Kol Nidre is the name of both the opening recitation on Yom Kippur and the name for the evening service that announces the beginning of the holiday. Yom Kippur is one of the most important Jewish holidays and is traditionally believed to be the day upon which God determines the fate of each person for the coming year. For many Jews, hearing Kol Nidre is a defining part of the Yom Kippur experience.
The Meaning of Kol Nidre
Kol Nidre means “All Vows” in Aramaic. When reciting Kol Nidre one asks God to annul any vows that were made either unintentionally or under duress. For instance: a promise made through careless use of words (“God, if I pass this exam I promise I’ll pray every morning.”) or because a person was forced to use God’s name as part of an oath. Historically speaking, a vow made under duress would include Jews who were forced to convert to Christianity during the Spanish Inquisition.
Kol Nidre only cancels vows made to God - not promises made to other people. This is an important distinction to make since, over the centuries, anti-Semites have periodically attempted to use Kol Nidre as an example of Jews being untrustworthy. During the mid-1800’s misconceptions about Kol Nidre became so problematic in Russia that an introductory paragraph was even added to prayer books specifically stating that Kol Nidre only applied to promises between an individual and God.
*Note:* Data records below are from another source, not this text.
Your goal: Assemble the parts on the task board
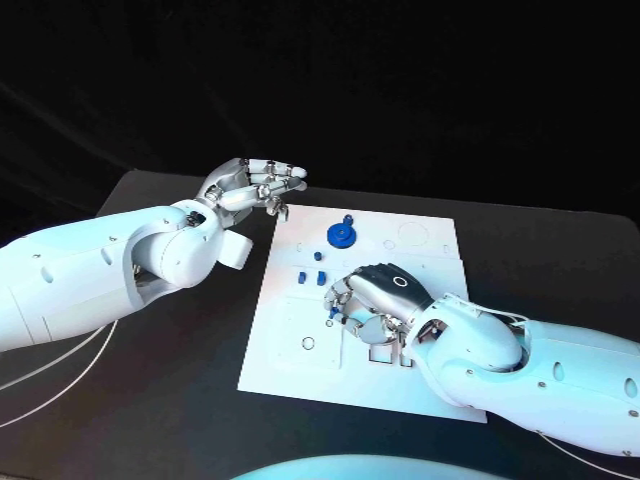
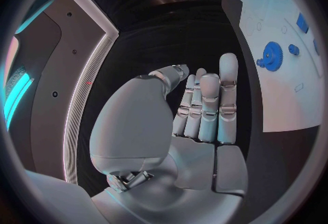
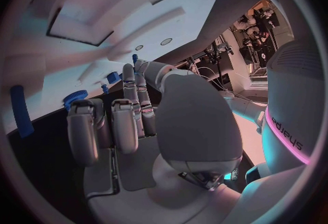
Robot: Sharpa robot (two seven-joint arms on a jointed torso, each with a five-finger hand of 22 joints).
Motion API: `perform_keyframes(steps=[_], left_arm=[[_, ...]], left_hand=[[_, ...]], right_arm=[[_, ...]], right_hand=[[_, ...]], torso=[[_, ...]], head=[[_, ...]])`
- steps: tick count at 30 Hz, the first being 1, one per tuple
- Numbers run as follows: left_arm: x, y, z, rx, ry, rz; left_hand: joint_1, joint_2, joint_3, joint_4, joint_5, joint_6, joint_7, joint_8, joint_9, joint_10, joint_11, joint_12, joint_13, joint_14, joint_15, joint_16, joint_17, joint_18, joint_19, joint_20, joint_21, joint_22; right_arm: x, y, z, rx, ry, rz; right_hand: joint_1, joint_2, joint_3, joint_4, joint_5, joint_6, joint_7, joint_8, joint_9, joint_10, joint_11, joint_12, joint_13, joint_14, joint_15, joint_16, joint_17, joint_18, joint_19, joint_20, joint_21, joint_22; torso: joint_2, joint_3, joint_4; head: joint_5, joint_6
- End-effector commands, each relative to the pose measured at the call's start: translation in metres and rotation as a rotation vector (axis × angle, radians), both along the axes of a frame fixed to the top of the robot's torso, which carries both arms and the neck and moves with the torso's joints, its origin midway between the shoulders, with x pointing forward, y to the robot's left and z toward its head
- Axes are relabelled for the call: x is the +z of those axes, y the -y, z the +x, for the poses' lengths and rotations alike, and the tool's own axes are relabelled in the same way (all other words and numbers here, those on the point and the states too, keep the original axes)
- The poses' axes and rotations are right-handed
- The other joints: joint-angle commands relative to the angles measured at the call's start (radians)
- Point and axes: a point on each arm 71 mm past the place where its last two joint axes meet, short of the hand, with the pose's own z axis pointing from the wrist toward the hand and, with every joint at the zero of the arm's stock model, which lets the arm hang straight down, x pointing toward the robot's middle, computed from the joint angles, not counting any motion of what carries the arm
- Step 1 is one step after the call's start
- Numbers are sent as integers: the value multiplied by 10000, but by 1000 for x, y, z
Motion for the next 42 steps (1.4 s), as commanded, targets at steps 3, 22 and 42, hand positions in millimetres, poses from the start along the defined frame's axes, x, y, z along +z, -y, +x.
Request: perform_keyframes(steps=[3, 22, 42], left_arm=[[0, 2, 0, -55, -49, -59], [0, 1, 0, -73, -112, -34], [0, 1, 0, -82, -133, -27]], left_hand=[[-49, -9, -24, -14, -2, -61, -14, -43, -10, -67, -12, 61, 15, -59, -2, -30, -4, 138, -3, 10, -67, -14], [-80, -6, -36, 0, -5, -68, -11, -42, -11, -81, -8, 73, 19, -63, 5, -23, -3, 139, -5, 18, -75, -19], [-88, -2, -39, -1, -4, -75, -12, -41, -12, -95, -8, 83, 23, -62, 8, -13, 8, 141, -6, 25, -81, -24]], right_arm=[[-4, -2, -3, 248, -114, -163], [-9, -4, -4, 305, -199, -447], [-13, -10, -7, 566, -64, -1490]], right_hand=[[-147, 21, -23, -43, 13, 42, -1, 54, 16, 84, -73, -56, 14, 711, -62, -24, 1164, -101, 856, -57, 74, 2400], [-209, 18, -43, -48, -11, 38, -6, 55, 28, 84, -72, -73, 18, 707, -60, -37, 1140, -95, 846, -54, 46, 2389], [-442, -25, -115, -81, -297, -4, -27, 29, 62, 79, -73, -154, 38, 704, -59, -49, 1112, -91, 840, -49, 34, 2390]], torso=[[5, 4, -8], [3, -17, 1], [0, -12, 2]], head=[[25, -46], [60, -92], [7, -104]])
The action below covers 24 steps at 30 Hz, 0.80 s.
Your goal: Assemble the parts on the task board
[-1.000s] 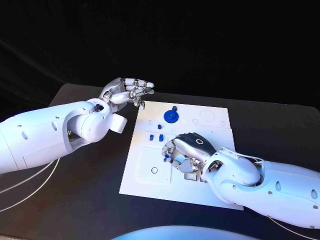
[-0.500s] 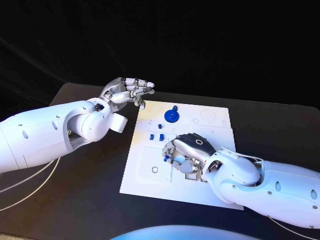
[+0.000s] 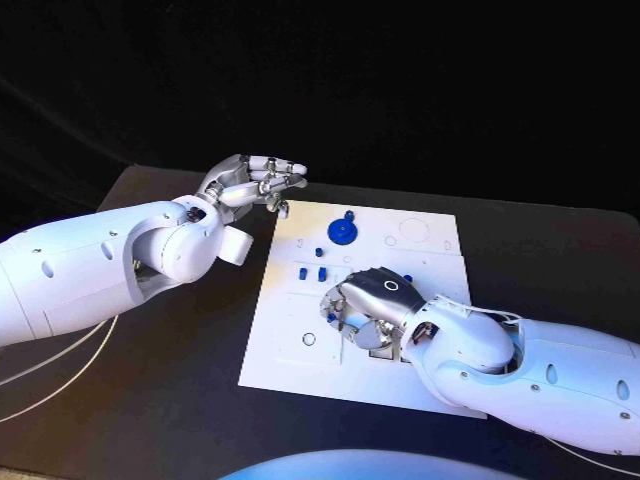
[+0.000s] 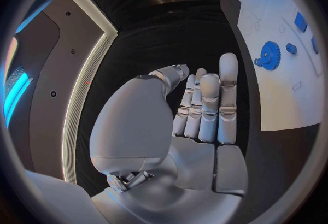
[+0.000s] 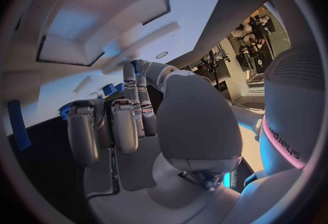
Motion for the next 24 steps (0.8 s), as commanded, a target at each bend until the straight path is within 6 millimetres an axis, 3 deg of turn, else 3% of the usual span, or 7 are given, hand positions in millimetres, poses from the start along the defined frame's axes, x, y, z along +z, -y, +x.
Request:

Although Kol Nidre is usually referred to as a prayer it is technically a legal formulation meant to release individuals from fulfilling certain promises. It must be recited at sunset because according to Jewish law legal matters may not be attended to during Shabbat or during festival holidays like Yom Kippur. Kol Nidre is said three times in accordance with the customs of ancient Jewish courts, which would say “You are released” thrice when an individual was released from a legally binding vow.
Given Kol Nidre’s legal formulation there have been attempts to eliminate it from the standard Yom Kippur service. However, the melody that accompanies the recitation of Kol Nidre is so beautiful that is has become a significant part of the Yom Kippur experience. You can hear the melody on YouTube by clicking here.
Beyond tradition and melody, Kol Nidre serves as a reminder that we should be careful of the vows we make and strive to fulfill those that are made. As author Lesli Koppelman Ross writes, “During this declaration [Kol Nidre] we should think about what our word really means, not only to ourselves but to anyone who trusts us based on what we say” (Ross, 196).
The Origins of Kol Nidre
According to the teachings of Judaism, a vow is a sacred promise that must be upheld. Numbers 30:3 and Deuteronomy 23:22-23 both discuss the importance of fulfilling an oath once it has been made. Numbers 30:3 discusses the instances in which a vow made by a woman is binding upon her, essentially concluding that it is always binding unless her male guardian forbids her from upholding the oath. Similarly, Deuteronomy 23:22-23 states: “Whatever your lips utter you must be sure to do, because you made your vow freely to the Lord your God with your own mouth.”
Nevertheless, the Talmud does provide a solution for those cases when you find yourself unable to fulfill a promise to God. In those cases, you are required to declare your inability to uphold the oath at the beginning of the New Year. During the Middle Ages the custom of declaring that you might not be able to uphold a vow became associated with Yom Kippur because so many people would attend synagogue at this time.
References: "Celebrate! The Complete Jewish Holidays Handbook" by Lesli Koppelman Ross. Jason Aronson, Inc.: Northvale, 1994.